3. Selection of membrane fouling cleaning methods
The cleaning methods for membrane fouling mainly include physical cleaning and chemical cleaning. Physical cleaning includes intermittent operation and backwashing with clean water. During MBR operation, backwashing is an effective way to remove reversible fouling and delay membrane fouling. The effect of backwashing on delaying membrane fouling was studied in a pilot submerged MBR, and it was found that at the same flux, low-frequency high-intensity backwashing was more effective in reducing membrane fouling than high-frequency cleaning. It is worth mentioning that during intermittent operation, pollutants on the membrane surface loosen and fall off due to gravity, and the effect is more pronounced under aeration. Therefore, combining intermittent operation with backwashing can more effectively alleviate membrane fouling. Chemical cleaning and physical cleaning cannot prevent irreversible pollution from occurring, and flux must be restored through chemical cleaning methods. Chemical cleaning includes maintenance cleaning and strong (recovery) cleaning. The commonly used cleaning agents currently include NaClO solution for removing organic pollutants, citric acid for removing inorganic pollutants, etc. As is well known, MBR suppliers have their own strong cleaning formulas, with the main differences being the concentration of cleaning agents and cleaning methods. Taking MBR supplier Z company as an example,
4. The addition of adsorbents in MBR results in a very complex composition of the mixed solution. To improve the characteristics of the mixed liquid, the most commonly used method is to add powdered activated carbon PAC into the reactor to form biologically activated carbon. A certain experiment compared the effects of three different PAC dosages (0, 0.75, 1.5g/l) on membrane fouling in membrane bioreactors. The results showed that the fouling layer on the membrane surface decreased with the increase of PAC dosage, while irreversible fouling reached its lowest point at a dosage of 0.75g/l, and there was not much difference in irreversible fouling resistance between 0 and 1.5g/l.
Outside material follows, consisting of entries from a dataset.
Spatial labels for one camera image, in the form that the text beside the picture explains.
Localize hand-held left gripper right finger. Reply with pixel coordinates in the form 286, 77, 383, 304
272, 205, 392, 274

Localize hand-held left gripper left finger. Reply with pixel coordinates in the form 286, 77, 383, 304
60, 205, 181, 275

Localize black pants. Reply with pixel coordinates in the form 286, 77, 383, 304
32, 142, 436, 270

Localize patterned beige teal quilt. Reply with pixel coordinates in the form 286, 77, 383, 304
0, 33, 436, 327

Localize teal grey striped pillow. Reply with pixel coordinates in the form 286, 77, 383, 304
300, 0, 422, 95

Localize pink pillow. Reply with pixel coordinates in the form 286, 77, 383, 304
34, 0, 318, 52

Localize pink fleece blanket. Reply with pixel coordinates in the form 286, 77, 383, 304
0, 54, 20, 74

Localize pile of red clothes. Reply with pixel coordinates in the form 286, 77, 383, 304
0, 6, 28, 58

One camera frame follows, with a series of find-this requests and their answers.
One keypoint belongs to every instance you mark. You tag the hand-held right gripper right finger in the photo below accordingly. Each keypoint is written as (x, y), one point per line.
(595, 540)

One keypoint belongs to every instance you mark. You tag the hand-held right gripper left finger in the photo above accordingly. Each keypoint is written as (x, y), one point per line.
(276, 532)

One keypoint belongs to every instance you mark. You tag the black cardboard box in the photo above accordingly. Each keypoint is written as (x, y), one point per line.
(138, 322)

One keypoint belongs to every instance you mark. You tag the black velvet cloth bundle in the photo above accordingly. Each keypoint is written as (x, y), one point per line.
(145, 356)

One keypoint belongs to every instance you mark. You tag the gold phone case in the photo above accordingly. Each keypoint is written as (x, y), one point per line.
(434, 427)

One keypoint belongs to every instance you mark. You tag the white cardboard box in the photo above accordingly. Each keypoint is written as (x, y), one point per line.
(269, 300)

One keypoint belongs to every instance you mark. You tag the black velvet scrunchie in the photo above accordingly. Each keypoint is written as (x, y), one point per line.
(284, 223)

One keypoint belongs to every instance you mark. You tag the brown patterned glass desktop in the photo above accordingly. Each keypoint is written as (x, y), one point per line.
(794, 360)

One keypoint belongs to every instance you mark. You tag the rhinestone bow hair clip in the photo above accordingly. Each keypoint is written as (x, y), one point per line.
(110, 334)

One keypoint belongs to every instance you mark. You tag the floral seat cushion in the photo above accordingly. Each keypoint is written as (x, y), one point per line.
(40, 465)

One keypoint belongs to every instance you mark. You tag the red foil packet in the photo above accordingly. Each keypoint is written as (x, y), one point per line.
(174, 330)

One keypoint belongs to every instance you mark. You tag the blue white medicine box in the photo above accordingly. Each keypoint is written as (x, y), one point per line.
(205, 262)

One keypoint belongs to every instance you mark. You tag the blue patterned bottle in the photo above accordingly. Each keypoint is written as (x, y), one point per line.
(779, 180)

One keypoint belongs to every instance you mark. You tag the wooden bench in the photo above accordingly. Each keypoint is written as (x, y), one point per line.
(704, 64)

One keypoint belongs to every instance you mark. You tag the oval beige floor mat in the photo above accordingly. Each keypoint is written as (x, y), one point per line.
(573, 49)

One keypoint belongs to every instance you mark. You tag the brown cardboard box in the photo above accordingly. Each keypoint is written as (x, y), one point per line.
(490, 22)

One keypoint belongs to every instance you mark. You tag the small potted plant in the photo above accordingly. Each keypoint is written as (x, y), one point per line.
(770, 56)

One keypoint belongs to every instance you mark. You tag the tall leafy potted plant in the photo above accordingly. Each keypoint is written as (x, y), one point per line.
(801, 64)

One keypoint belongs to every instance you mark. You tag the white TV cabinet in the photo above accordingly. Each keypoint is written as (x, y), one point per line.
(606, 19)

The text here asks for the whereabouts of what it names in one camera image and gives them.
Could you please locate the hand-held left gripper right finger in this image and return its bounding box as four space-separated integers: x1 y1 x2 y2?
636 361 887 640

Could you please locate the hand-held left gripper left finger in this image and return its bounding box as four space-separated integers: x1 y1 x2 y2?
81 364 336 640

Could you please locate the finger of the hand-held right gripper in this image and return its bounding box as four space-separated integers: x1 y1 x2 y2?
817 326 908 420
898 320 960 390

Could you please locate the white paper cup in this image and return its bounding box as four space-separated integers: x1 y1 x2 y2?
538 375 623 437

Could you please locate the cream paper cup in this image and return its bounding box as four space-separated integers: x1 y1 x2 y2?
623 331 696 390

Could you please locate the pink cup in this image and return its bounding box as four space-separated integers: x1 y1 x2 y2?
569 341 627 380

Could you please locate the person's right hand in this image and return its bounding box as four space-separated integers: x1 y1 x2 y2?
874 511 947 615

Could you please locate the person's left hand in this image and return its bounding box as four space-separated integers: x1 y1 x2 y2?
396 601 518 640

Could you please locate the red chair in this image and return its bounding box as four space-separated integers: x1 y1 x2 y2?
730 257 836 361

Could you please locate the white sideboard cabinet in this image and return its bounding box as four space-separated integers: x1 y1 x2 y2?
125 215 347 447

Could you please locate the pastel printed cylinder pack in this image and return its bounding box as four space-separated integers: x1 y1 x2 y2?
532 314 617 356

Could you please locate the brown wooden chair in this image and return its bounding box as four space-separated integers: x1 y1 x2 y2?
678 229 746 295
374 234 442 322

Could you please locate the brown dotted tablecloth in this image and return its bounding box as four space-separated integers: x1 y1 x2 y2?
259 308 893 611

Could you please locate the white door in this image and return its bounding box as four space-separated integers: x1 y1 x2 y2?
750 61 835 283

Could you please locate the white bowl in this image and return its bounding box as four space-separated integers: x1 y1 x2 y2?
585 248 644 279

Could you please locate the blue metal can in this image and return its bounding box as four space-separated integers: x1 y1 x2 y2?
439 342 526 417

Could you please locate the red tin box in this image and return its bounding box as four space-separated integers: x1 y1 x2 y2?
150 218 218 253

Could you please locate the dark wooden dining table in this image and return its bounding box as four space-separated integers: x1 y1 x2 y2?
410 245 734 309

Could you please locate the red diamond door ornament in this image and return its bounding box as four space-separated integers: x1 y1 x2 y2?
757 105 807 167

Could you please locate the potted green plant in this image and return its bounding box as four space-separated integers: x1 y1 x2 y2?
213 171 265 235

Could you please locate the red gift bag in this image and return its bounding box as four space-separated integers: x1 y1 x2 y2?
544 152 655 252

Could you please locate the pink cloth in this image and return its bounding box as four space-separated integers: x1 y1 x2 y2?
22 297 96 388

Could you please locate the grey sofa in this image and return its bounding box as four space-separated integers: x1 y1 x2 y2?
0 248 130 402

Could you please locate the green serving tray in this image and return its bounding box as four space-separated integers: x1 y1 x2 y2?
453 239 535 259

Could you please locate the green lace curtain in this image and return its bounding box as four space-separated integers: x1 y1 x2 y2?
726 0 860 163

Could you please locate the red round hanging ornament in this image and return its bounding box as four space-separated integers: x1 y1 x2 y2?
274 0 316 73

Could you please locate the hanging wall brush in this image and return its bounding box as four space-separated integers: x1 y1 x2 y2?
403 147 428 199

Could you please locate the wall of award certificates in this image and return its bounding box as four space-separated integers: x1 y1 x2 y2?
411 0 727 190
It is not difficult to find that activated carbon has its own adsorption capacity, and it will quickly reach adsorption saturation during operation, which not only cannot alleviate membrane fouling, but even exacerbates it. Therefore, during MBR operation, regular sludge discharge and the addition of fresh PAC are necessary to effectively improve MBR performance. At the same time, in order to save operating costs, it is possible to try using low dosing concentration PAC to improve the performance of MBR operation. The results show that under long SRT and high HRT operating conditions, low PAC dosage can improve operational efficiency and effectively save costs.